◆ **WHAT IS BEING ASKED**
From the line below that contains "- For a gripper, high" to the line that contains "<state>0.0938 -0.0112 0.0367", repeat every line exactly, both ends included, and nothing else.
##### GIVEN INFORMATION
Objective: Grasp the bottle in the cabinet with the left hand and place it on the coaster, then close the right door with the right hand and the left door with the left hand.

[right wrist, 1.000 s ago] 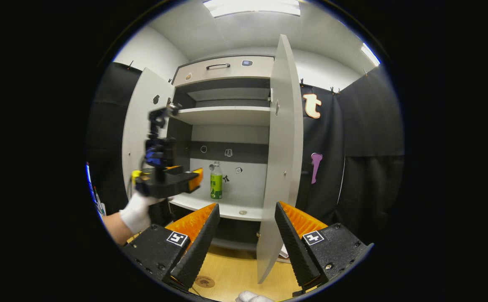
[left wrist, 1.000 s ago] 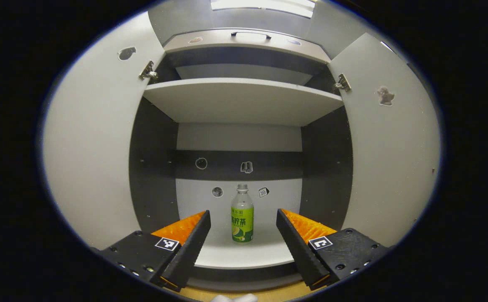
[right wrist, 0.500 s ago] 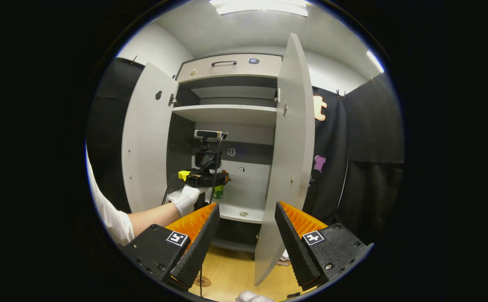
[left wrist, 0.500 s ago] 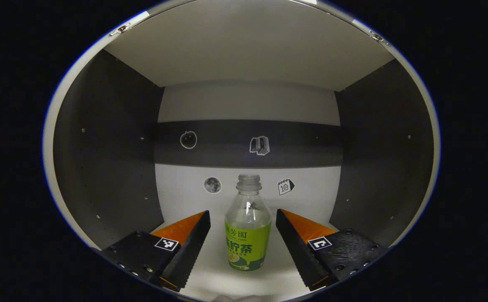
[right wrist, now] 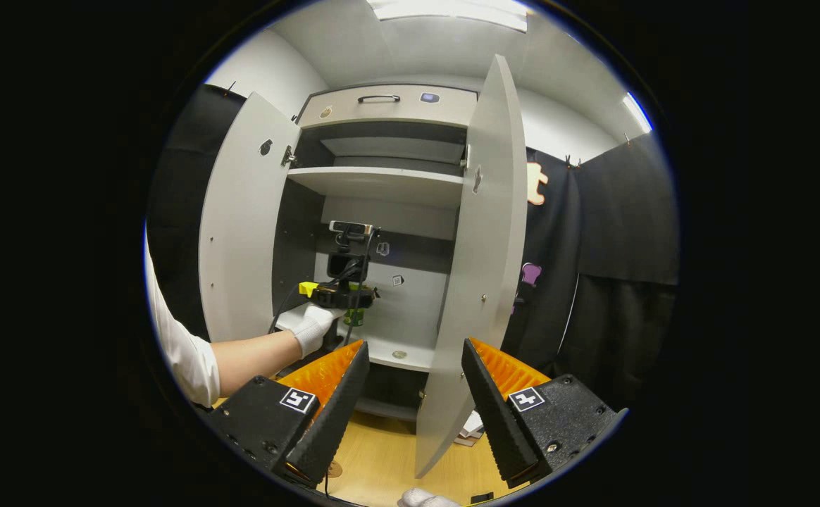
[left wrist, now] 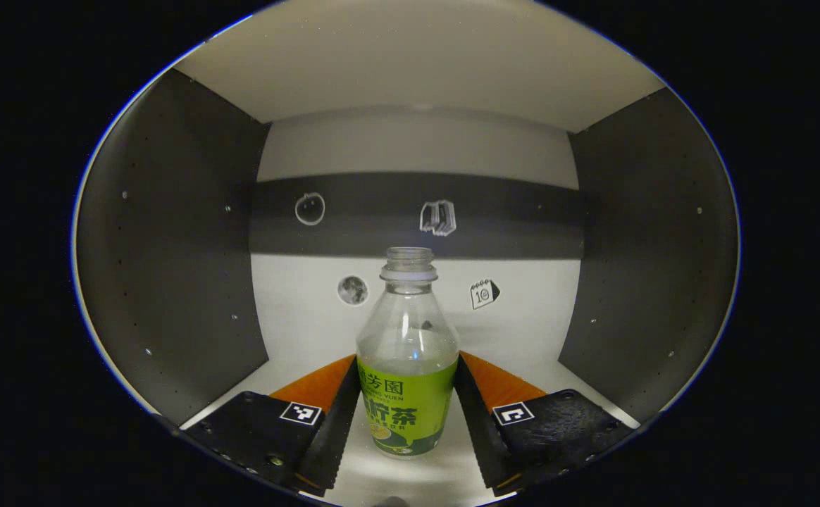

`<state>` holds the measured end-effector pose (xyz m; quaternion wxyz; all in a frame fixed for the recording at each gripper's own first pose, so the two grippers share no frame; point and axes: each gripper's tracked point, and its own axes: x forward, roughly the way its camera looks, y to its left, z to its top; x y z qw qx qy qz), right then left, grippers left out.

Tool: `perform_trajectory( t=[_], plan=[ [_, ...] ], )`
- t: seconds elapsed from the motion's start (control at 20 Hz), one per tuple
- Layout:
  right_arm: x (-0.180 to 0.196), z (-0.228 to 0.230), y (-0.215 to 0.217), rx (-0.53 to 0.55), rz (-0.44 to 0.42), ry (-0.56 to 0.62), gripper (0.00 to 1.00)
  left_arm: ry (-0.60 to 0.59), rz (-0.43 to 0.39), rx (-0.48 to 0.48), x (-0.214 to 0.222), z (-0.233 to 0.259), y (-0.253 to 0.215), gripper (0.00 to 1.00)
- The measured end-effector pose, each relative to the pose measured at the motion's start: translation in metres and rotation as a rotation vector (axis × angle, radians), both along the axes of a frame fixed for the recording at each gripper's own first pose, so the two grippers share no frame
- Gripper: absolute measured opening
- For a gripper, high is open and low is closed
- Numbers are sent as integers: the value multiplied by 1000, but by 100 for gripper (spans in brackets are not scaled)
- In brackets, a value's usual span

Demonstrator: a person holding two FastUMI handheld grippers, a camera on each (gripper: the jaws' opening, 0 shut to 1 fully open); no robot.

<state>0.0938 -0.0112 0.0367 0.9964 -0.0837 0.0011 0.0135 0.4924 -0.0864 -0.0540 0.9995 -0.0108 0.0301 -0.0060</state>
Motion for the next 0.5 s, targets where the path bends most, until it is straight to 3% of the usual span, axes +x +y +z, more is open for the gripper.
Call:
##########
◆ **ANSWER TO THIS TASK**
- For a gripper, high is open and low is closed
- Numbers are sent as integers: the value multiplied by 1000, but by 100 for gripper (spans in brackets are not scaled)
- In brackets, a value's usual span

Demonstrator: a person holding two FastUMI handheld grippers, a camera on each (gripper: the jaws' opening, 0 shut to 1 fully open); no robot.

<state>0.0938 -0.0112 0.0367 0.9964 -0.0837 0.0011 0.0135 0.4924 -0.0864 -0.0540 0.9995 -0.0108 0.0301 -0.0060</state>

This concludes the output.